Required action: Write every line below out again exactly, images omitted.

• • • • • • •

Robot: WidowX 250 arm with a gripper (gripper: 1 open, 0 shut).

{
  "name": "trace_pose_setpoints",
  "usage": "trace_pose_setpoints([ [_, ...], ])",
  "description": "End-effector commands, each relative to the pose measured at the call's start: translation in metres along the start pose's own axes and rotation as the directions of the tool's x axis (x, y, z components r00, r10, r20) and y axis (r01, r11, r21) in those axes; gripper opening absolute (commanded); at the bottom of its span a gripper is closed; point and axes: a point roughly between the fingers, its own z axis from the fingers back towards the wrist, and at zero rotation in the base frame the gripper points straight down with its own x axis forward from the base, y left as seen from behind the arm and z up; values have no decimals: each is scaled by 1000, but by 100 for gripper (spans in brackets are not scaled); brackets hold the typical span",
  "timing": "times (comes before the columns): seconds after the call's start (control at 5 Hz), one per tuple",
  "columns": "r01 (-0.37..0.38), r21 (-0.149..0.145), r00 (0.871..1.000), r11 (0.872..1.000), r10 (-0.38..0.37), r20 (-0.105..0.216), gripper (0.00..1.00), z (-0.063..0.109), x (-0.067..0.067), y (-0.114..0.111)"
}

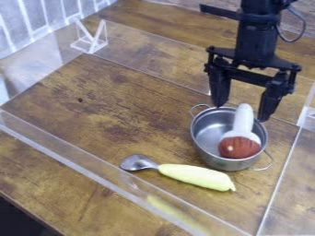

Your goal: Put the mushroom in the silver pot

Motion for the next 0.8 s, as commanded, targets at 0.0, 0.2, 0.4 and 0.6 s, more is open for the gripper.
trace_pose_setpoints([
  [0.0, -16, -12, 999, 1000, 16, 51, 100, 26, 7, 18],
  [0.2, -27, -12, 999, 1000, 28, 47, 100, 30, 6, 32],
  [0.4, -37, -11, 999, 999, 37, 33, 100, 22, 6, 35],
  [0.6, -44, -11, 999, 999, 44, 18, 100, 15, 7, 38],
])
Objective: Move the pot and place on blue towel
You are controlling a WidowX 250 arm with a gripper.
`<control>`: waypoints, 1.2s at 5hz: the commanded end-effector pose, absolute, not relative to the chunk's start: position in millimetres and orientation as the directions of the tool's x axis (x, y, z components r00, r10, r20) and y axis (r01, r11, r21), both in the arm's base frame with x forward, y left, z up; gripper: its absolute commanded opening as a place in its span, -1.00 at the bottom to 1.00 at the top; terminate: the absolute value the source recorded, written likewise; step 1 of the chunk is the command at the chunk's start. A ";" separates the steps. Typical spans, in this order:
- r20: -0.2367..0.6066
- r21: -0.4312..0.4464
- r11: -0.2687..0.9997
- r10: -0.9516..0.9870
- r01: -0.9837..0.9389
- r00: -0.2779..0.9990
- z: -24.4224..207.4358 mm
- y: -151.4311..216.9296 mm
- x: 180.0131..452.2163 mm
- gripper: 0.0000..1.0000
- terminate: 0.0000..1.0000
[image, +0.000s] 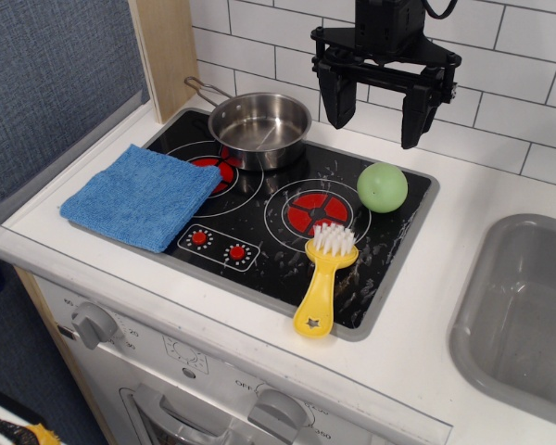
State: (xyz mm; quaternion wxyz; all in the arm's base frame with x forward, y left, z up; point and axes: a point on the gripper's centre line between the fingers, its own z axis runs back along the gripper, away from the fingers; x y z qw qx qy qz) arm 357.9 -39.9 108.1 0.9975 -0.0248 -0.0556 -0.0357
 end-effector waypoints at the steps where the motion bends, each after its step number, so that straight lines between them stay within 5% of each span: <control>1: 0.113 -0.046 0.996 -0.069 0.074 0.991 108.1 -39.9 357.9 1.00 -1.00; 4: 0.150 -0.019 0.992 0.127 -0.125 0.981 87.5 47.3 393.1 1.00 -1.00; 6: 0.135 -0.020 0.996 0.089 -0.087 0.987 57.4 51.5 419.4 1.00 -1.00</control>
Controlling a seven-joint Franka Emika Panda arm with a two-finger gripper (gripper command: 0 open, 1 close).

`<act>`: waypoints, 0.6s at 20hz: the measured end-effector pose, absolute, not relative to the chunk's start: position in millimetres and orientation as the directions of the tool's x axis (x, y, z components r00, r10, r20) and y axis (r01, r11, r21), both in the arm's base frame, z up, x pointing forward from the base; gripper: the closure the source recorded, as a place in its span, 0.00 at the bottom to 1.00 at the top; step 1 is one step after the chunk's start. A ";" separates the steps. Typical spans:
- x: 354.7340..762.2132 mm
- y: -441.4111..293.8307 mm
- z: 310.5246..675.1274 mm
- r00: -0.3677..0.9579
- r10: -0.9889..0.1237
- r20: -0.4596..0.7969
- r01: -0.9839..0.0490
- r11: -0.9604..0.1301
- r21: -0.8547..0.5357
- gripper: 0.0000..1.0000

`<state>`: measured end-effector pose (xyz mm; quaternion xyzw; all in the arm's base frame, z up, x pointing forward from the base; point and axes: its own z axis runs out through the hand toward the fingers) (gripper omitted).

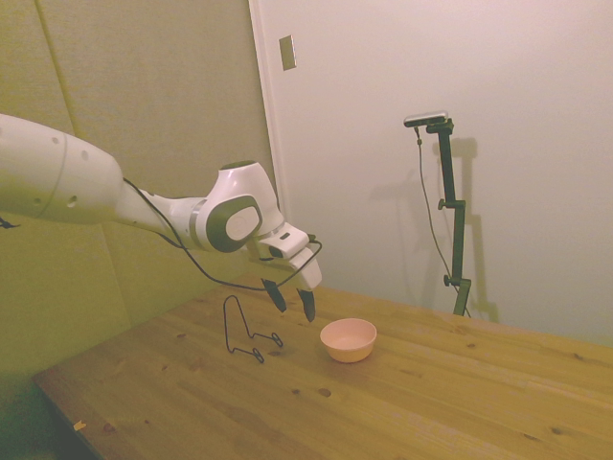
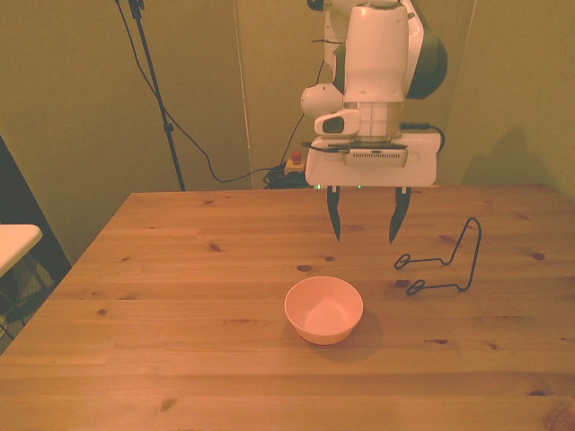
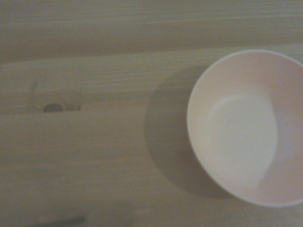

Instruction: Load the bowl

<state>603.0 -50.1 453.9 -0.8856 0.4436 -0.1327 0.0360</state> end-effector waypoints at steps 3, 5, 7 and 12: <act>626.7 -57.3 445.9 0.545 -0.811 0.212 -0.794 -0.580 -0.180 0.00; 640.8 -60.2 440.1 0.530 -0.819 0.218 -0.804 -0.568 -0.177 0.00; 653.4 -60.6 430.5 0.521 -0.825 0.217 -0.812 -0.558 -0.172 0.00; 680.2 -58.8 397.9 0.516 -0.831 0.206 -0.825 -0.547 -0.143 0.00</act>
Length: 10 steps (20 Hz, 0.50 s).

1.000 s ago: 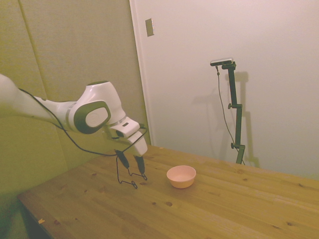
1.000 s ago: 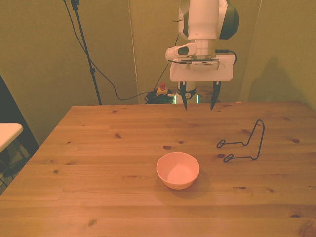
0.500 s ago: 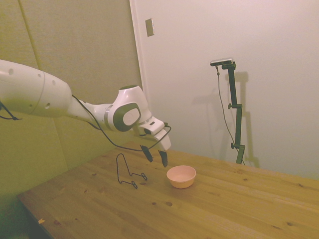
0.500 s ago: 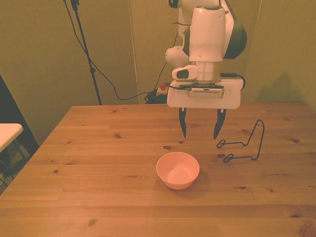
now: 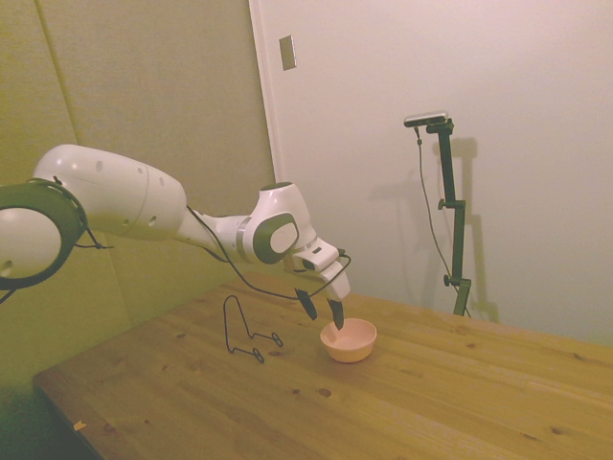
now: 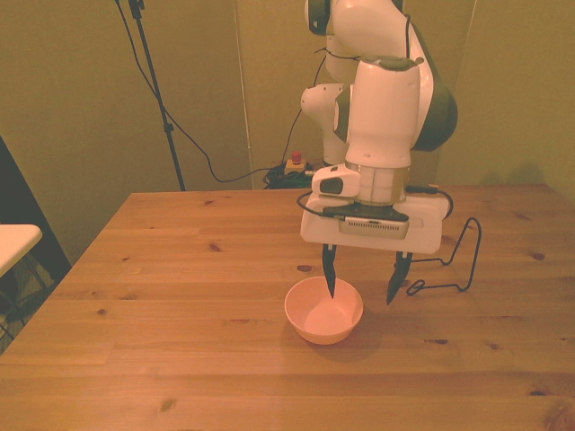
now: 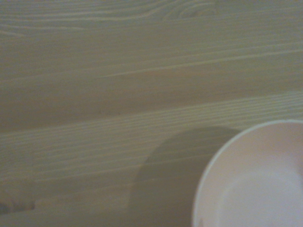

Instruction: Load the bowl

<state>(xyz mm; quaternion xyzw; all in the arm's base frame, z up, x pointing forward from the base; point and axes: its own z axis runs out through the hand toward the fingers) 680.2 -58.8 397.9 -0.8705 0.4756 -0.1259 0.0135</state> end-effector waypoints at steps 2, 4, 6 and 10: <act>686.4 -58.5 385.6 0.515 -0.834 0.198 -0.830 -0.543 -0.127 1.00; 689.9 -59.1 375.6 0.515 -0.836 0.191 -0.835 -0.539 -0.112 1.00; 691.3 -60.2 369.1 0.515 -0.837 0.183 -0.838 -0.537 -0.098 1.00; 691.6 -65.3 366.5 0.509 -0.841 0.184 -0.843 -0.531 -0.092 1.00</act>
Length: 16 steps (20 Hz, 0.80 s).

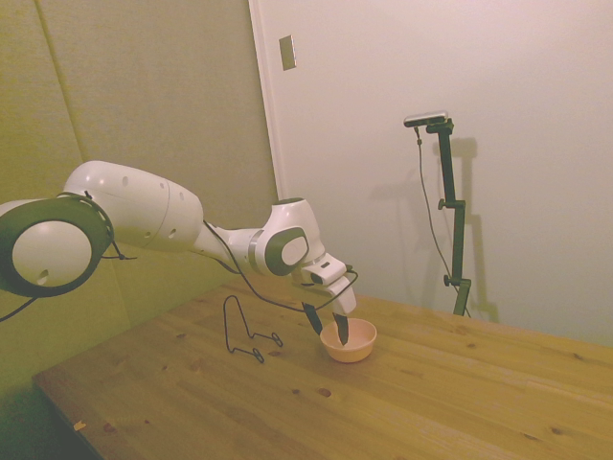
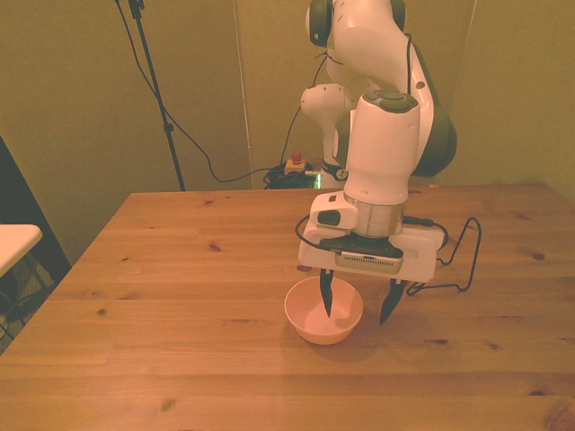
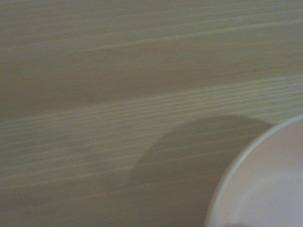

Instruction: Load the bowl

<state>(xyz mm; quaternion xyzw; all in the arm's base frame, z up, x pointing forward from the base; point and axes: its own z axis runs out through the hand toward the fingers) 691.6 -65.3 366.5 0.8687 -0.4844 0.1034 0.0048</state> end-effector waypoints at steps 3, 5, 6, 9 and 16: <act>690.9 -70.3 366.4 0.503 -0.844 0.186 -0.847 -0.524 -0.090 1.00; 690.1 -74.4 365.7 0.498 -0.847 0.187 -0.850 -0.519 -0.087 1.00; 689.7 -76.2 365.1 0.496 -0.848 0.187 -0.852 -0.517 -0.086 1.00; 688.7 -78.8 363.6 0.492 -0.851 0.183 -0.854 -0.513 -0.086 1.00; 686.9 -84.9 360.7 0.483 -0.858 0.174 -0.860 -0.502 -0.089 1.00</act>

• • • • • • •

Solution for this task:
Robot: WidowX 250 arm with a gripper (gripper: 1 open, 0 shut).

{
  "name": "trace_pose_setpoints",
  "usage": "trace_pose_setpoints([ [_, ...], ])",
  "description": "End-effector commands, each relative to the pose measured at the call's start: translation in metres along the start pose's own axes and rotation as the directions of the tool's x axis (x, y, z components r00, r10, r20) and y axis (r01, r11, r21) in those axes; gripper opening absolute (commanded); at the bottom of its span a gripper is closed; point and axes: a point roughly between the fingers, its own z axis from the fingers back towards the wrist, and at zero rotation in the base frame the gripper points straight down with its own x axis forward from the base, y left as seen from behind the arm and z up; values have no decimals: each is scaled by 1000, but by 100 for gripper (spans in brackets are not scaled); brackets hold the typical span",
  "timing": "times (comes before the columns): seconds after the call's start (control at 5 Hz), one per tuple",
  "columns": "r01 (-0.37..0.38), r21 (-0.149..0.145), r00 (0.871..1.000), r11 (0.872..1.000), r10 (-0.38..0.37), r20 (-0.105..0.216), gripper (0.00..1.00), z (-0.063..0.109), x (-0.067..0.067), y (-0.114..0.111)"
}


Your goal: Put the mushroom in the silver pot

Motion for the next 0.8 s, as commanded, targets at 0.0, 0.2, 0.4 and 0.6 s, more is open for the gripper.
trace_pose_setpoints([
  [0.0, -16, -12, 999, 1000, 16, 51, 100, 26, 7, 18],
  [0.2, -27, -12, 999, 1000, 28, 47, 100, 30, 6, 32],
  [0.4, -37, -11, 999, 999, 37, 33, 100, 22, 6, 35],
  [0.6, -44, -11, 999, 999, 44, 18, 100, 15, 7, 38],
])
Objective: Move the pot and place on blue towel
You are controlling a WidowX 250 arm with a gripper.
`<control>`: waypoints, 1.2s at 5hz: the commanded end-effector pose, absolute, not relative to the chunk's start: position in millimetres and orientation as the directions of the tool's x axis (x, y, z components r00, r10, r20) and y axis (r01, r11, r21), both in the arm's base frame with x forward, y left, z up; gripper: its absolute commanded opening as a place in its span, -1.00 at the bottom to 1.00 at the top; terminate: the absolute value the source recorded, written likewise; step 1 of the chunk is the command at the chunk's start. A ";" separates the steps. Typical spans, in this order:
- r20: -0.2367..0.6066
- r21: -0.4312..0.4464
- r11: -0.2687..0.9997
- r10: -0.9516..0.9870
- r01: -0.9837..0.9389
- r00: -0.2779..0.9990
- z: -24.4224..207.4358 mm
- y: -151.4311..216.9296 mm
- x: 180.0131..452.2163 mm
- gripper: 0.0000..1.0000
- terminate: 0.0000..1.0000
[image, +0.000s] 
State: (xyz mm; quaternion wxyz; all in the arm's base frame with x forward, y left, z up; point and axes: a point on the gripper's centre line between the fingers, its own z axis runs back along the gripper, away from the fingers; x y z qw qx qy qz) arm 357.9 -39.9 108.1 0.9975 -0.0248 -0.0556 -0.0357
 end-effector waypoints at the steps where the motion bends, each after its step number, so that straight lines between them stay within 5% of each span: <control>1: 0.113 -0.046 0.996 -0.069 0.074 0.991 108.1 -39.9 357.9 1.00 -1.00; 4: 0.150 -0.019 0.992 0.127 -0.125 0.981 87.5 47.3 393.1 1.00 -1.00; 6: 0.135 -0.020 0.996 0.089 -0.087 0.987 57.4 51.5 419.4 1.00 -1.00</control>
Controlling a seven-joint Franka Emika Panda arm with a two-finger gripper (gripper command: 0 open, 1 close).

`<act>`: waypoints, 0.6s at 20hz: the measured end-effector pose, absolute, not relative to the chunk's start: position in millimetres and orientation as the directions of the tool's x axis (x, y, z components r00, r10, r20) and y axis (r01, r11, r21), both in the arm's base frame, z up, x pointing forward from the base; gripper: the closure the source recorded, as a place in its span, 0.00 at the bottom to 1.00 at the top; step 1 is one step after the chunk's start. A ";" separates the steps. Typical spans:
- x: 354.7340..762.2132 mm
- y: -441.4111..293.8307 mm
- z: 310.5246..675.1274 mm
- r00: -0.3677..0.9579
- r10: -0.9889..0.1237
- r20: -0.4596..0.7969
- r01: -0.9839..0.0490
- r11: -0.9604..0.1301
- r21: -0.8547..0.5357
- gripper: 0.0000..1.0000

`<state>`: measured end-effector pose (xyz mm; quaternion xyzw; all in the arm's base frame, z up, x pointing forward from the base; point and axes: its own z axis runs out through the hand toward the fingers) (gripper omitted).


Instruction: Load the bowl

<state>603.0 -50.1 453.9 -0.8856 0.4436 -0.1327 0.0360</state> end-effector waypoints at steps 3, 5, 7 and 12: <act>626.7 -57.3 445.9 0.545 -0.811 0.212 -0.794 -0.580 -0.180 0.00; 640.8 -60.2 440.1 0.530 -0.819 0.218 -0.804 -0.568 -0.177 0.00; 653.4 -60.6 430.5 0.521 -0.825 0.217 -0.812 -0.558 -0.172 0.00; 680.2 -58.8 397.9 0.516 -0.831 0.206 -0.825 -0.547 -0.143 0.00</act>
Length: 10 steps (20 Hz, 0.50 s).

1.000 s ago: 
1.000 s ago: 
0.500 s ago: 
0.500 s ago: 
now: 
now: 
now: 

Instruction: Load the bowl

<state>(xyz mm; quaternion xyzw; all in the arm's base frame, z up, x pointing forward from the base; point and axes: its own z axis runs out through the hand toward the fingers) 680.2 -58.8 397.9 -0.8705 0.4756 -0.1259 0.0135</state> end-effector waypoints at steps 2, 4, 6 and 10: <act>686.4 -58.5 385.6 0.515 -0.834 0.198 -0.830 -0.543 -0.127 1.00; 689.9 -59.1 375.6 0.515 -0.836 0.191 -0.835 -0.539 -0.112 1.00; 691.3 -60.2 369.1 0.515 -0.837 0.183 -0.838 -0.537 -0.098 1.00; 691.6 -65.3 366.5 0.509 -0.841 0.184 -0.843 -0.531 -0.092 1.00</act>
Length: 16 steps (20 Hz, 0.80 s).


Instruction: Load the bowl

<state>(xyz mm; quaternion xyzw; all in the arm's base frame, z up, x pointing forward from the base; point and axes: its own z axis runs out through the hand toward the fingers) 691.6 -65.3 366.5 0.8687 -0.4844 0.1034 0.0048</state> end-effector waypoints at steps 3, 5, 6, 9 and 16: <act>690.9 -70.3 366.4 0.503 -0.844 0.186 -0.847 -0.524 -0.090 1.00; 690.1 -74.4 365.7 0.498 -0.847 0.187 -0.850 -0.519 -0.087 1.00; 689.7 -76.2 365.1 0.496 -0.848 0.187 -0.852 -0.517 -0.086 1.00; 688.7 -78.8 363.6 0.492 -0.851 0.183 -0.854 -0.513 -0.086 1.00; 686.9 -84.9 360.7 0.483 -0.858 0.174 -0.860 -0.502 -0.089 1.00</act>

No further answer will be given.